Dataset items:
'''
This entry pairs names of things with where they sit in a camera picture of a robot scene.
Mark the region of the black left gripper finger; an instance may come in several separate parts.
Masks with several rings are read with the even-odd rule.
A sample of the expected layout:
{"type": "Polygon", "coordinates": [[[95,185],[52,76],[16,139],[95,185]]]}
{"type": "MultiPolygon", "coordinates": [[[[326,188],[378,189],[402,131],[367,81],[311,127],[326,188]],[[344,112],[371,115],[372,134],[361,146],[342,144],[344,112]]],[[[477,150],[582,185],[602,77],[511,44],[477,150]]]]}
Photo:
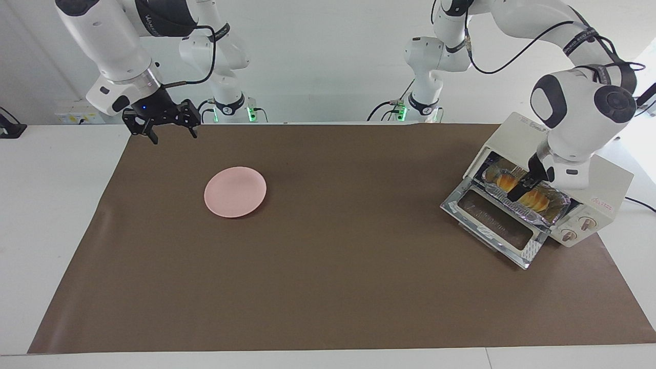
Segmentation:
{"type": "Polygon", "coordinates": [[[536,187],[535,180],[532,178],[521,178],[518,184],[508,192],[507,198],[510,201],[519,201],[525,194],[531,192],[534,187],[536,187]]]}
'''
### [GOAL OF THE EXERCISE]
Transcribe all of the records above exactly; no image should appear in what you write.

### [SOLUTION FOR THIS EXERCISE]
This entry pairs names of things with where they sit in a camera picture of a robot scene.
Mark the region of the black left gripper finger; an instance may come in several separate parts.
Masks with several rings are read with the even-odd rule.
A sample of the expected layout:
{"type": "Polygon", "coordinates": [[[95,185],[52,76],[16,139],[95,185]]]}
{"type": "MultiPolygon", "coordinates": [[[[326,188],[378,189],[402,131],[367,81],[311,127],[326,188]],[[344,112],[371,115],[372,134],[361,146],[342,144],[344,112]]],[[[477,150],[582,185],[602,77],[511,44],[477,150]]]]}
Photo:
Segmentation:
{"type": "Polygon", "coordinates": [[[536,187],[535,180],[532,178],[521,178],[518,184],[508,192],[507,198],[510,201],[519,201],[525,194],[531,192],[534,187],[536,187]]]}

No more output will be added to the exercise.